Posts like this remind me why Jeff Weddle is one of my most favorite bloggers:
Theology is not always based on Scripture. Much theology is based on what some guy said about Scripture. We then take a stand on our theology, build a reputation for standing for that theology, and we get stuck.

Even if we see cracks in our theology, maybe even the walls start to crumble around us, but we’ve got our group and our guys and we’ve bought all their books and it would hurt our reputation to admit we were wrong and to change.
Amen. And if you haven't already gotten a copy, you might enjoy Jeff's book on money.

Monday, February 07, 2011

Eyes on whom?

At Wilderness Fandango Bob Spencer, with a little help from Mark Galli, looks at the pitfalls of personal testimonies.

A little translation perspective

I rarely paste whole blog posts onto this site, but this little post by Eddie Arthur is so pithy, I want to share it all:
We are rightly celebrating the 400th anniversary of the Authorised Version. It is a remarkable piece of work, which continues to have an impact on English speaking people across the globe. Even those who are not convinced by its claims of divine authority appreciate it for the clarity and beauty of its English.

However, as someone who does accept the divine authority of the Bible and who seeks, however imperfectly, to live his life according to its precepts, the fact that 340, 000,000 people speaking over 2,000 different languages do not have a single word of Scripture in any translation is of far greater importance to me than our domestic celebrations.
Eddie works for Wycliffe Bible Translators and writes about translational issues with both passion and experience on his blog, Kouya Chronicle. I recommend clicking over and giving it a look.

Friday, February 04, 2011


". . . no one is called to preach. One is called to preach the Word."

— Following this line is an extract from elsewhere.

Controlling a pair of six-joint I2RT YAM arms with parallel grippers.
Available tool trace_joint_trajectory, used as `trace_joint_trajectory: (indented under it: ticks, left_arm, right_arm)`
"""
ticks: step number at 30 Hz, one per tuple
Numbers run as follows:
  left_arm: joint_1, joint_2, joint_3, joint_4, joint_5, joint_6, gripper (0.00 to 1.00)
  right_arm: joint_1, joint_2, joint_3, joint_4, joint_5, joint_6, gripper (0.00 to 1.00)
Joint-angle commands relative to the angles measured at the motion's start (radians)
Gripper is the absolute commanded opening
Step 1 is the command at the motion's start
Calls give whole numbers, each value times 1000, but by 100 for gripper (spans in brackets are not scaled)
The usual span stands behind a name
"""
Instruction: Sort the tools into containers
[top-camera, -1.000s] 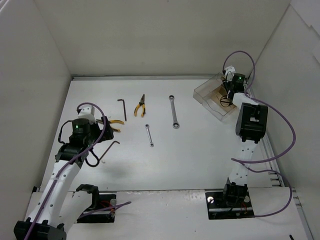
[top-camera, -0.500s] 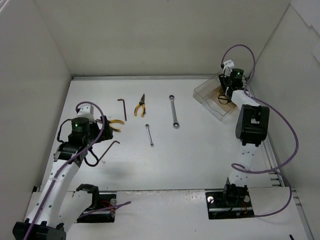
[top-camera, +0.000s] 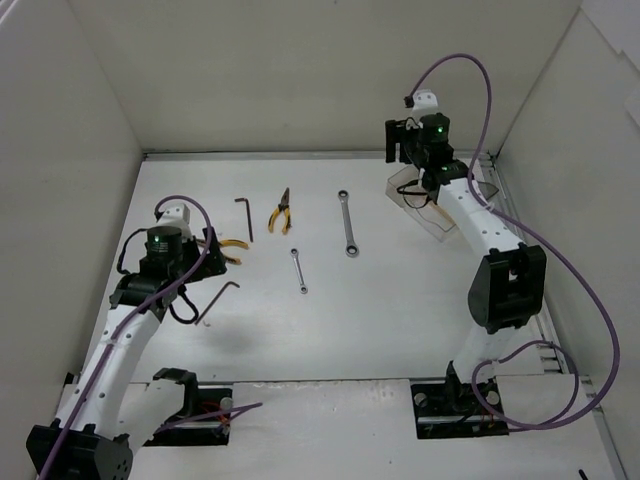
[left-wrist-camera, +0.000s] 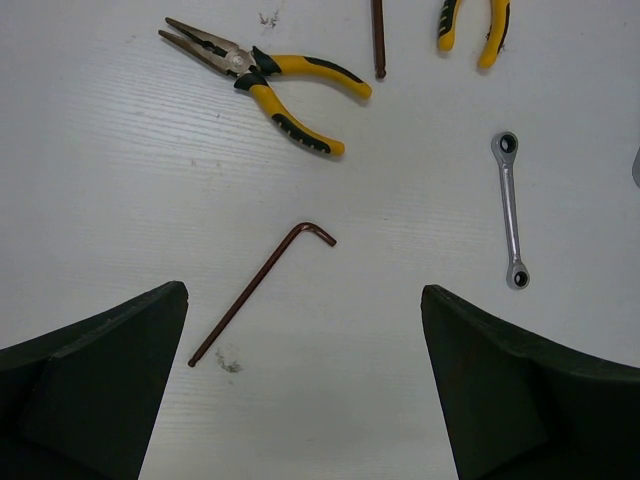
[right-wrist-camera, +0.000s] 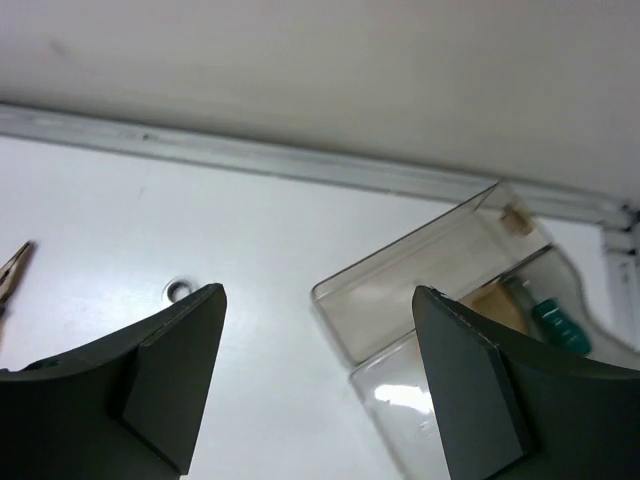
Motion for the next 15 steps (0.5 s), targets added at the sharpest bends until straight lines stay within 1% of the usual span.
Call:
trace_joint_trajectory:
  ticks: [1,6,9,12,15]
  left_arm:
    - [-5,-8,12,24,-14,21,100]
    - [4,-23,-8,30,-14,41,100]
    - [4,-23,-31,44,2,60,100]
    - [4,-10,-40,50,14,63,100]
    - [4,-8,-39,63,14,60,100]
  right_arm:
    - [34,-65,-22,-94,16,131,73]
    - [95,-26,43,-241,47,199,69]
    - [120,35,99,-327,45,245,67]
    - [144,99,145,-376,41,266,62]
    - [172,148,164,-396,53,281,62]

What happens after we die?

At Parchment and Pen, Michael Patton presents a very thoughtful study of what happens to Christians after we die. Although I don't affirm everything he posits in the essay, I strongly recommend his article as a way of looking frankly and biblically at a topic many Christians are at best vague in understanding.

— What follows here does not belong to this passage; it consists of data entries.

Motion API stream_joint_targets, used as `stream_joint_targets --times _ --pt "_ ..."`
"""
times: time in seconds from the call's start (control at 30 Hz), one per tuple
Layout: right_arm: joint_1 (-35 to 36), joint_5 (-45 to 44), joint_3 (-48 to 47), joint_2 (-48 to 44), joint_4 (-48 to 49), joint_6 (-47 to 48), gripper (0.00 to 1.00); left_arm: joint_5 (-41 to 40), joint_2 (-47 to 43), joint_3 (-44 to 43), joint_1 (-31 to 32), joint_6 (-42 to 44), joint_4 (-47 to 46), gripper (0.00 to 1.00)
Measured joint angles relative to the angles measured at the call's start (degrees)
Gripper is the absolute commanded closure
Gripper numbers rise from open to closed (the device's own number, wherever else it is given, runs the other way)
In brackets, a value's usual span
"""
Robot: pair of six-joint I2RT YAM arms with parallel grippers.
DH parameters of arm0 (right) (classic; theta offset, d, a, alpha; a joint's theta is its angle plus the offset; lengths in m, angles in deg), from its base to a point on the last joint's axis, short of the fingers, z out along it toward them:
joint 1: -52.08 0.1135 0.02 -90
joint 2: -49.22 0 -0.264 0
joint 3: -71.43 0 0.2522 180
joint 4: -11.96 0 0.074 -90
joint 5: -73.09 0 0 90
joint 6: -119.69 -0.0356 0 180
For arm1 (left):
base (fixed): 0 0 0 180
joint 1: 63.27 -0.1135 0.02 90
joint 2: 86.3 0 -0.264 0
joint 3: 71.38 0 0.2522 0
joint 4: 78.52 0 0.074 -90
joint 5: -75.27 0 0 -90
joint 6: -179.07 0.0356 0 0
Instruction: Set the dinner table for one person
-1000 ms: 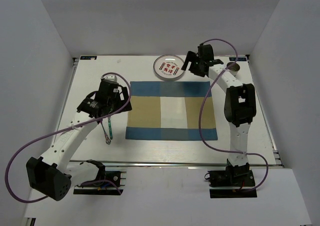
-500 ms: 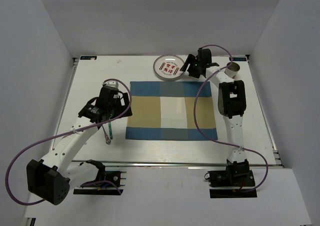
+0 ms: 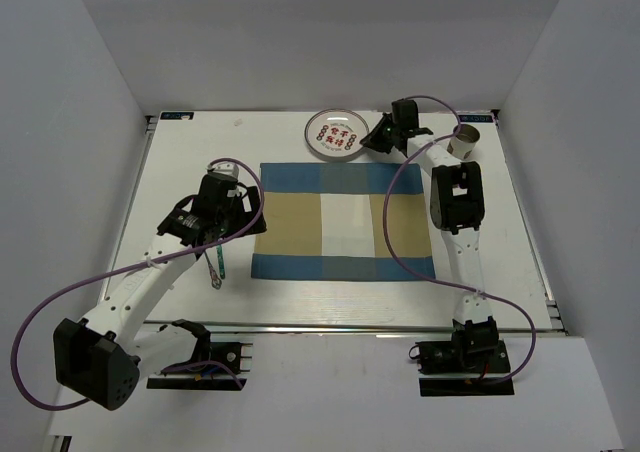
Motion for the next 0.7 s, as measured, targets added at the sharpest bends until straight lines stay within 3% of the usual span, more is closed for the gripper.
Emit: stream_joint_targets --times 0.33,0.7 --pt "-0.02 1.81 1.31 -1.66 2.36 -5.97 1.00 -0.15 -0.90 0.22 0.00 -0.09 0.04 0.02" --pt "-0.13 7.26 12.52 -23.61 3.21 -2.32 1.00 0.74 -2.40 0.22 0.00 -0.04 -0.09 0.02"
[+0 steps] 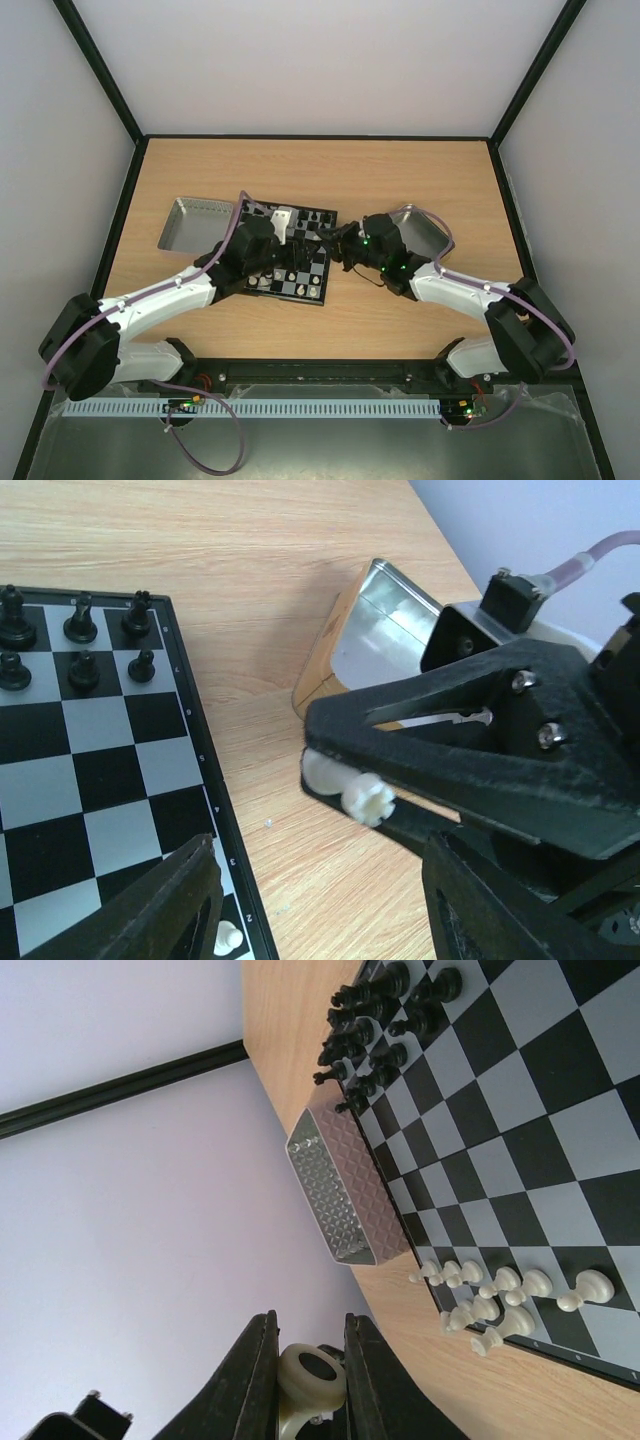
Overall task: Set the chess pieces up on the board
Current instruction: Place the chess piece on the chessboard.
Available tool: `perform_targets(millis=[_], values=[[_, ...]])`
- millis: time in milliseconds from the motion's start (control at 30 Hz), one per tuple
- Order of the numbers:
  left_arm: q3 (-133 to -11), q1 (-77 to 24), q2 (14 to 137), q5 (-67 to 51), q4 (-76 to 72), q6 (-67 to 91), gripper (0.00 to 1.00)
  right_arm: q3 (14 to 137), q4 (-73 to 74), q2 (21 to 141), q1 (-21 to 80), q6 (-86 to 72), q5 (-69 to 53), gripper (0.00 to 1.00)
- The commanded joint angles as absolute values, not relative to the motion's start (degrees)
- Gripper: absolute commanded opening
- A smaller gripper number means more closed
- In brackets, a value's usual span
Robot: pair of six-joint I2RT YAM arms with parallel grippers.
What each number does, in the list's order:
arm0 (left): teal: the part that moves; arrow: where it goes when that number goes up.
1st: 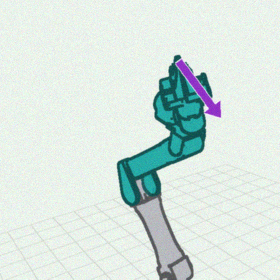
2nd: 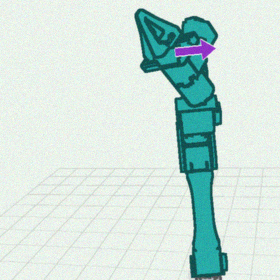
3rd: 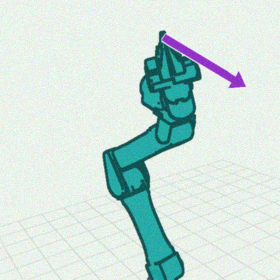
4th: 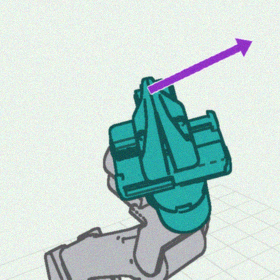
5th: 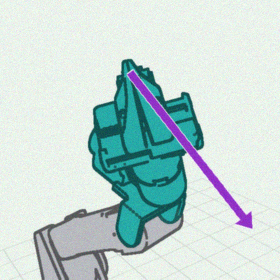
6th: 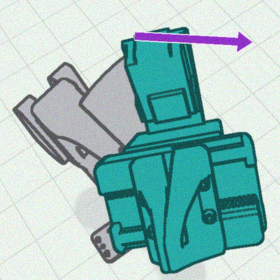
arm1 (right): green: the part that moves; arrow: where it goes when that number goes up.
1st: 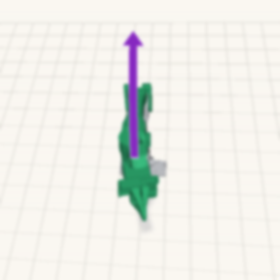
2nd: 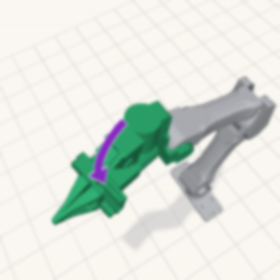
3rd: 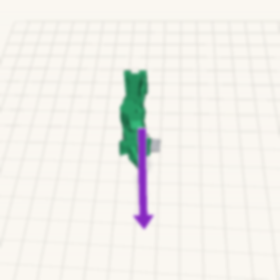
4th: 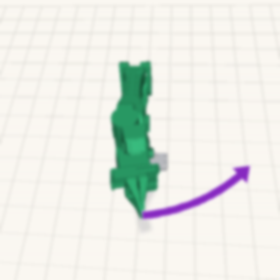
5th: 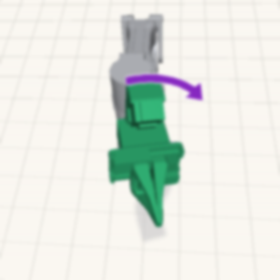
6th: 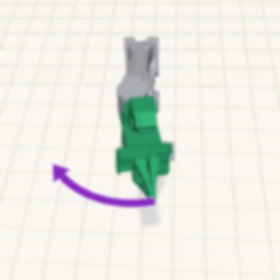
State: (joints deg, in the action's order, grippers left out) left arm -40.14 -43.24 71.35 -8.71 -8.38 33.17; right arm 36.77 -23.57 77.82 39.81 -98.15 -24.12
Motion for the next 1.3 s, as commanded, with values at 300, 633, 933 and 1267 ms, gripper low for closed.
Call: perform_targets(millis=[300, 633, 933, 1267], values=[[-42.3, -45.1, 74.3, -5.0, -7.4, 25.4, 0.35, 37.2, -24.3, 79.5, 41.4, -98.9, -25.9, 0.14], [-45.6, -47.6, 76.3, -0.5, -1.6, 17.8, 0.38, 35.7, -22.5, 79.0, 41.8, -97.5, -26.8, 0.14], [-47.8, -49.6, 76.6, -0.4, 1.0, 13.4, 0.38, 35.2, -20.8, 78.3, 41.8, -95.6, -26.7, 0.14], [-49.1, -50.8, 78.5, 1.0, 1.6, 13.5, 0.26, 34.5, -21.5, 77.3, 41.9, -95.1, -26.7, 0.13]])
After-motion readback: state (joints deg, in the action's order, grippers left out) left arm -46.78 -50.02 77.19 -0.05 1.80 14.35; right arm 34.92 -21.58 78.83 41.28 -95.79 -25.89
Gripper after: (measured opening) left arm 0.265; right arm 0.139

Thursday, February 03, 2011

On 'doing well'

Jeff Weddle: "Societies create standards of success. These standards are frequently in opposition to God’s standards."

Why do you keep preaching?

"Do you get up and preach again because you love preaching? Or because you need affirmation? Or because of some other self-gripped motive? Or, or do you get up and preach again because God is with you and you cannot keep inside what He has given to you?"

Wednesday, February 02, 2011

Praying for Egypt

Stacy Harp reminds us that Egyptian Christians need our prayers.

The double-threat of illness

Glen Scrivener writes on the offense of illness. Here's a sample:
Maybe I’m imagining it, but I often sense a note of anger in the advice of others regarding illness. It doesn’t fit our view of the world for people to just get sick. We need to believe that there are practical reasons for the suffering and dependable remedies to fix it.
As Glen points out, suffering isn't always preventable. I recommend his whole article.

Tuesday, February 01, 2011

Reading recommendation

Transforming lives

At Biblical Preaching Peter Mead offers some sound advice on tightening a message:
When you’re preaching, the clock is ticking. In one setting you may have 20 minutes, in another you may have 45. The reality is, though, that messages expand to fill the time available fairly easily. So it is important to think carefully about what to include. Perhaps more importantly, what to exclude. Where can time be trimmed?
That's a good question, and one that Peter answers quite well.